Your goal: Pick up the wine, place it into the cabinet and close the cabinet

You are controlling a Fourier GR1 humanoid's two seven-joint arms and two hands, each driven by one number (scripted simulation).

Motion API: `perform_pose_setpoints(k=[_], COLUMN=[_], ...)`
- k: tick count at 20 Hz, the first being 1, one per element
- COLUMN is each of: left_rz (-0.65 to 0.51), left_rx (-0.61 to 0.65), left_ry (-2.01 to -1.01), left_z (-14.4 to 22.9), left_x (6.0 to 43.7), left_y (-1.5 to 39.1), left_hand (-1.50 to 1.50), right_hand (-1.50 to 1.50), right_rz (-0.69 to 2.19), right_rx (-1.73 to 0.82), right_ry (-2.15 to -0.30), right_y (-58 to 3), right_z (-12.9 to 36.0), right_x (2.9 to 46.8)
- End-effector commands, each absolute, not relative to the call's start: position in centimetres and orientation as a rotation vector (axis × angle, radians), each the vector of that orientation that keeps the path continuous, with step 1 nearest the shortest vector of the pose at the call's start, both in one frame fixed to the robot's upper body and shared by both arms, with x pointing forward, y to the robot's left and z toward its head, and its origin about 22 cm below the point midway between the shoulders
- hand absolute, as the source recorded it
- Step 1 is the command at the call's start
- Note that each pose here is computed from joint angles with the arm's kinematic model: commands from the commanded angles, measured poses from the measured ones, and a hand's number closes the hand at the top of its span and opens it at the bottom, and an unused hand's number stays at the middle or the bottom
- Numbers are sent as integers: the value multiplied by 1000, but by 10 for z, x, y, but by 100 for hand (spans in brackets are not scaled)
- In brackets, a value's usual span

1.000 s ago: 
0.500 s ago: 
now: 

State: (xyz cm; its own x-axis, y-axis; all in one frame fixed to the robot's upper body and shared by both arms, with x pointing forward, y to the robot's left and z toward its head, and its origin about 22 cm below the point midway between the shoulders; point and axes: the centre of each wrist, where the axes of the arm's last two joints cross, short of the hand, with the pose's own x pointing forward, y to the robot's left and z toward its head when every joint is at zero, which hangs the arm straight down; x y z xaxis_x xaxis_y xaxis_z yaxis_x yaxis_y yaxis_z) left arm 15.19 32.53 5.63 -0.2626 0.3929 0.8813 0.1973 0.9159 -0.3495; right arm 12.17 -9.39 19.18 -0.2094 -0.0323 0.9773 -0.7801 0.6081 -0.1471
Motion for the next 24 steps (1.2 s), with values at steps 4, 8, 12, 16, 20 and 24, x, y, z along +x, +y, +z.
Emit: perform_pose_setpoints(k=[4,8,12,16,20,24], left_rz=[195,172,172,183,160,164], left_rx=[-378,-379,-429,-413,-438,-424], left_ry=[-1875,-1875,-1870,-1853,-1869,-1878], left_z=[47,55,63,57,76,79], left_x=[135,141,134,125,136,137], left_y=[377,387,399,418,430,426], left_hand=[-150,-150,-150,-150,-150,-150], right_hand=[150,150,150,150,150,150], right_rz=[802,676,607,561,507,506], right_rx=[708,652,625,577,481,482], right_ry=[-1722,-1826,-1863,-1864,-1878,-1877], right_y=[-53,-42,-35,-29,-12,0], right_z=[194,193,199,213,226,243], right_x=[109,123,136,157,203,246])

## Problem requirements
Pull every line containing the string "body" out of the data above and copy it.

## Worked solution
- End-effector commands, each absolute, not relative to the call's start: position in centimetres and orientation as a rotation vector (axis × angle, radians), each the vector of that orientation that keeps the path continuous, with step 1 nearest the shortest vector of the pose at the call's start, both in one frame fixed to the robot's upper body and shared by both arms, with x pointing forward, y to the robot's left and z toward its head, and its origin about 22 cm below the point midway between the shoulders
State: (xyz cm; its own x-axis, y-axis; all in one frame fixed to the robot's upper body and shared by both arms, with x pointing forward, y to the robot's left and z toward its head, and its origin about 22 cm below the point midway between the shoulders; point and axes: the centre of each wrist, where the axes of the arm's last two joints cross, short of the hand, with the pose's own x pointing forward, y to the robot's left and z toward its head when every joint is at zero, which hangs the arm straight down; x y z xaxis_x xaxis_y xaxis_z yaxis_x yaxis_y yaxis_z) left arm 15.19 32.53 5.63 -0.2626 0.3929 0.8813 0.1973 0.9159 -0.3495; right arm 12.17 -9.39 19.18 -0.2094 -0.0323 0.9773 -0.7801 0.6081 -0.1471

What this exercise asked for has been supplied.